7. Buy the Best Tea-Brewing Gear

I’m guessing this was a good way to fish for engagement by getting people to share their recommendations and maybe generate some advertising leads. Once again, it’s misleading. You do not need ‘the best’ tea-brewing gear, you just need to know what gear suits the tea you like.

Instead of “You don’t need a special tea kettle to make great tea, but they sure come in handy,” what would’ve been more helpful is perhaps a few tips (remember those, blog post?) on how to tell if the water is at the right temperature e.g. looking for bubbles in the water or waiting # minutes after boiling to get it down to  the temperature you want.

Same for all the suggestions it courts about brewing baskets. A real tip would’ve been explaining how size of brewing basket might affect the tea and therefore by changing the size you can change the taste of your tea.

6. Buy Better Tea Leaves

I think it’s stretching the reader relationship to suggest that buying better tea leaves is a ‘trick’ that no one else might’ve thought of to make better tea.

5. Avoid Watery Iced Tea

Oh, my mistake! This is a real tip:

 When it comes to iced tea, make sure you use double the amount of tea normally used so the ice cubes don’t dilute your drink or use iced tea you’ve frozen in ice cube trays to avoid this problem. You can also cold-brew your iced tea for a stronger, smoother cup (and brewing tea in the fridge avoids the risk of bacteria like sun tea has).

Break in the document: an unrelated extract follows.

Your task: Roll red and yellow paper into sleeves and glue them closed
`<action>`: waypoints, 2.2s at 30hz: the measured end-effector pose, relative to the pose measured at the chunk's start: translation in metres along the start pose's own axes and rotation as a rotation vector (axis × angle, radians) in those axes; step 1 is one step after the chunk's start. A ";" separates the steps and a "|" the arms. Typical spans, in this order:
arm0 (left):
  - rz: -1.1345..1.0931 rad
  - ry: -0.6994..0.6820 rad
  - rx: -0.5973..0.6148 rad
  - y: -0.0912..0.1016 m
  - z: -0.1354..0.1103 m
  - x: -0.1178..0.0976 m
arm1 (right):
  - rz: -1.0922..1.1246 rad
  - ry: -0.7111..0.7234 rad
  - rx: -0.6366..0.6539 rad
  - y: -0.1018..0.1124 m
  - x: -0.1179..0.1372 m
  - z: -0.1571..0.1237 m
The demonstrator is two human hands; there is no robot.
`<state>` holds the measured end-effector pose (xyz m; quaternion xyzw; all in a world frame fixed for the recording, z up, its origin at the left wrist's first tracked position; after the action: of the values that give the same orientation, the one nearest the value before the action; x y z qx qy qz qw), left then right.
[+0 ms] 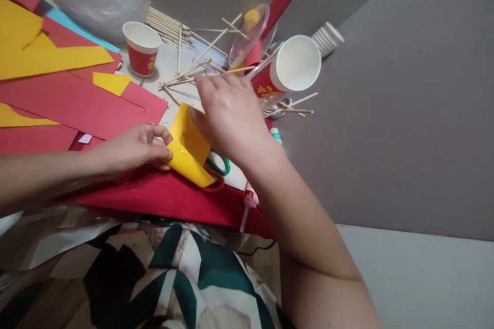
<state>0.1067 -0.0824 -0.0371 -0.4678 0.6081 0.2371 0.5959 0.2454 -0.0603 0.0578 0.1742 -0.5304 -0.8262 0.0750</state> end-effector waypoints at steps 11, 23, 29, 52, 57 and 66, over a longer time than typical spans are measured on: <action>-0.001 -0.078 -0.029 0.004 0.001 0.002 | 0.117 -0.067 0.158 -0.022 0.005 0.010; -0.032 -0.013 -0.085 0.001 -0.002 -0.003 | 0.334 0.064 -0.061 0.002 0.006 -0.055; -0.043 -0.017 -0.093 0.003 0.001 -0.002 | 0.286 0.085 -0.006 -0.006 0.016 -0.056; -0.040 0.020 -0.136 0.004 0.002 -0.002 | 0.222 0.092 0.036 -0.010 0.018 -0.062; -0.050 0.019 -0.129 0.005 0.001 -0.002 | 0.185 0.106 0.017 -0.010 0.019 -0.061; -0.061 0.028 -0.140 0.004 0.002 -0.002 | 0.141 0.121 0.060 -0.009 0.021 -0.061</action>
<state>0.1041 -0.0782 -0.0371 -0.5301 0.5835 0.2543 0.5603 0.2489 -0.1154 0.0224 0.1881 -0.5603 -0.7907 0.1599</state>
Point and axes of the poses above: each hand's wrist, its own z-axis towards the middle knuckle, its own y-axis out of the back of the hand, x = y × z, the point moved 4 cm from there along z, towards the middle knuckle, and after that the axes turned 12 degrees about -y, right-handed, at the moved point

4. Find the Tea Alternatives to Coffee

Um, this is not a tea trick. This is a coffee trick that involves tea. Stop it.

3. Ditch the Tea Bag

Oh FFS, this is right up there with the microwave ‘tip’. Tea is tea leaves and hot water. Everything else is technology. It also assumes that you’re only using teabags and you’re so stupid you might not have thought to use loose leaf to get a better cup of tea.

This section does have a little on making your own tea bag from a coffee filter, which I grant is an actual bona fide hack.

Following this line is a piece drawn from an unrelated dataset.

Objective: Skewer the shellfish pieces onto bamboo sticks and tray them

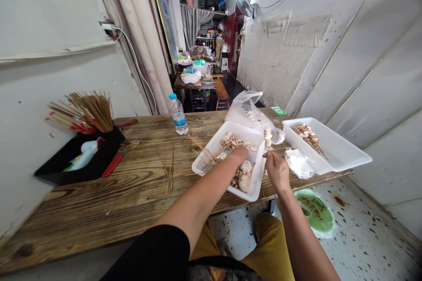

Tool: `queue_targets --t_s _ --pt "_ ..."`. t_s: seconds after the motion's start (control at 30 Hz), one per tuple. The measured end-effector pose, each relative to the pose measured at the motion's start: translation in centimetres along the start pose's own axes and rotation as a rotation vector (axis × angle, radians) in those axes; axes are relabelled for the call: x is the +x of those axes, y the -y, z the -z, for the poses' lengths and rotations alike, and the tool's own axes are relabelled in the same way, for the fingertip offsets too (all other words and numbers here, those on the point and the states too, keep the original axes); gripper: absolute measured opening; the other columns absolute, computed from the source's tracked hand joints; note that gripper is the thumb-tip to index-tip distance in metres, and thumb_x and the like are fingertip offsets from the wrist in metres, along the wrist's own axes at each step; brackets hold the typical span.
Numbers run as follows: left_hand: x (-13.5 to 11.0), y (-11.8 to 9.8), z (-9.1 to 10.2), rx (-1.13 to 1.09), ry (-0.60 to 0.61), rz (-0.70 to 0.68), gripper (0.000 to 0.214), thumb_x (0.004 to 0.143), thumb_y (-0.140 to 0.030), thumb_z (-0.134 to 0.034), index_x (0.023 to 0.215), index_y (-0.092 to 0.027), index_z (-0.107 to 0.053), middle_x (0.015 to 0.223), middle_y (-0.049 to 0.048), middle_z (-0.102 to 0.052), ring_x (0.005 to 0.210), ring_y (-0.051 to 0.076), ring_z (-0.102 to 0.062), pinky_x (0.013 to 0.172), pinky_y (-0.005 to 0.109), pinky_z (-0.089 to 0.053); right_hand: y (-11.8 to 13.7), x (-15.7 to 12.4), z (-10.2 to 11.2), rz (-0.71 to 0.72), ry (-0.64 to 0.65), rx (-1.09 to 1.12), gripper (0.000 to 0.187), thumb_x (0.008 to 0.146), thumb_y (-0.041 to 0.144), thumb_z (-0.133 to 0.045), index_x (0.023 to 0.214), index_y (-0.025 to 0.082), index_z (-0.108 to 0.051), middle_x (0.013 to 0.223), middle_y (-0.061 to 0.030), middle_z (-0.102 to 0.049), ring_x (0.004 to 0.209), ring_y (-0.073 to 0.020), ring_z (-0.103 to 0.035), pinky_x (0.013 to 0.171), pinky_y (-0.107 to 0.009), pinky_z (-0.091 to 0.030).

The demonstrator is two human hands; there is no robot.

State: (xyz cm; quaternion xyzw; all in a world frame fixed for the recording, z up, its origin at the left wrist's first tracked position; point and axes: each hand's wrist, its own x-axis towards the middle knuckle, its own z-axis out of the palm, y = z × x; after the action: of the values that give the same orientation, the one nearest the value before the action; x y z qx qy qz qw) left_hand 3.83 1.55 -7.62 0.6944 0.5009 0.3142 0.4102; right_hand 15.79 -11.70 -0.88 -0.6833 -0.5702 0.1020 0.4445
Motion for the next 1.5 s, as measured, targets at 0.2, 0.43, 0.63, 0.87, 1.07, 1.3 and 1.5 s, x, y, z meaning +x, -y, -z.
queue_targets --t_s 0.2,0.43,0.63,0.87,1.07,1.3,1.5 --pt "0.3 -0.1 -0.4 0.049 -0.004 -0.006 0.049 0.060 0.006 -0.063 0.035 -0.024 -0.033 0.040 -0.0015 -0.034 0.076 0.024 -0.064 0.093 0.032 -0.045 -0.3 -0.6 0.0 -0.015 0.042 0.047 0.038 0.084 0.040 -0.036 0.076 0.017 -0.064 0.060 -0.0061 -0.063 0.056 -0.0184 -0.059 0.058 -0.028 -0.042" --pt "0.1 -0.7 0.2 0.245 0.148 0.033 0.041 0.060 0.003 -0.066 0.038 -0.021 -0.041 0.051 0.0065 -0.054 0.091 0.028 -0.066 0.097 0.036 -0.043 -0.1 -1.1 -0.3 -0.040 0.052 0.066 0.039 0.082 0.043 -0.036 0.075 0.017 -0.065 0.053 -0.0029 -0.057 0.050 -0.0170 -0.054 0.056 -0.028 -0.039" --pt "-0.4 -1.3 0.8 0.466 0.270 0.011 0.018 0.075 -0.003 -0.053 0.066 -0.010 -0.067 0.088 0.0175 -0.071 0.100 0.027 -0.065 0.094 0.035 -0.045 -0.3 -1.5 -0.2 -0.042 0.062 0.060 0.041 0.081 0.045 -0.035 0.075 0.017 -0.065 0.051 -0.0010 -0.053 0.048 -0.0163 -0.050 0.055 -0.028 -0.037" --pt "-0.7 -1.3 1.3 0.572 0.379 -0.061 0.009 0.073 -0.021 -0.070 0.078 -0.014 -0.074 0.090 0.0113 -0.074 0.088 0.024 -0.066 0.082 0.030 -0.047 -0.4 -1.8 -0.1 -0.066 0.045 0.067 0.040 0.081 0.046 -0.036 0.074 0.018 -0.064 0.053 -0.0018 -0.054 0.050 -0.0166 -0.051 0.056 -0.028 -0.037" --pt "-0.6 -1.3 0.9 0.491 0.319 0.017 0.022 0.052 -0.014 -0.082 0.049 -0.016 -0.060 0.063 0.0103 -0.067 0.082 0.029 -0.066 0.079 0.032 -0.048 0.1 -2.2 -0.3 -0.059 0.064 0.094 0.038 0.080 0.045 -0.037 0.072 0.018 -0.063 0.053 -0.0019 -0.056 0.050 -0.0162 -0.052 0.056 -0.027 -0.038" --pt "0.0 -1.3 0.8 0.061 0.057 0.189 0.033 0.059 -0.010 -0.079 0.044 -0.018 -0.051 0.047 0.0056 -0.057 0.075 0.026 -0.069 0.080 0.033 -0.051 0.0 -2.5 -0.8 -0.049 0.066 0.073 0.039 0.081 0.043 -0.037 0.073 0.018 -0.065 0.056 -0.0042 -0.061 0.052 -0.0168 -0.057 0.056 -0.026 -0.040" --pt "0.2 -3.2 1.4 -0.926 0.004 0.241 0.012 0.081 -0.016 -0.069 0.071 -0.011 -0.064 0.064 0.0053 -0.067 0.059 0.012 -0.065 0.070 0.027 -0.055 -0.5 -2.6 -1.1 0.023 0.075 -0.018 0.041 0.083 0.041 -0.036 0.073 0.018 -0.068 0.065 -0.0084 -0.068 0.058 -0.0184 -0.062 0.060 -0.027 -0.042"
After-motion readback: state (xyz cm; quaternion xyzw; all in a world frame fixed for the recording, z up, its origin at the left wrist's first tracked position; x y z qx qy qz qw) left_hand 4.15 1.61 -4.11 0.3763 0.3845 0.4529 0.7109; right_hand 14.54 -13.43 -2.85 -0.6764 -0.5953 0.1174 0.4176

2. Learn Everything You Need to Know About Tea in About 10 Minutes

‘Need’ to know is a pretty big call. Some people may ‘need to know’ about the caffeine content of tea and we’ve already found out the post can’t even get that right.

Granted, this disappointing post’s better educated sister post, to which it links, is pretty thorough considering how concise it is. Not really a hack though.

1. Drink to Your Health

Hmm, this is less about brewing ‘terrific tea’ and more about why you should drink tea. Not a real tip or trick.

Bonus: The Many Other Things You Can Do With Tea Besides Drink It

OMG! Actual tips and tricks hidden in this bonus section!

Use used tea bags or fresh tea to hack your body and your home. For example, feed plants with used tea bags, clean windows with tea, sooth sunburns and stop bleeding with tea bags, clean hardware floors and hide scratches with tea, freshen up small spaces with a tea bag, and maybe even get rid of warts with tea.

In conclusion, this is a cobbled together, badly researched listicle vaguely related to tea. My biggest issue was that the tips and tricks weren’t tips or tricks in any accepted definition of these two words (though I’m prepared to begrudgingly acknowledge it may be a post for absolute morons who may not have realised that using better tea leaves might actually result in better tea).

Don’t be a tip-less, trick-less reader, what’s your best tea hack?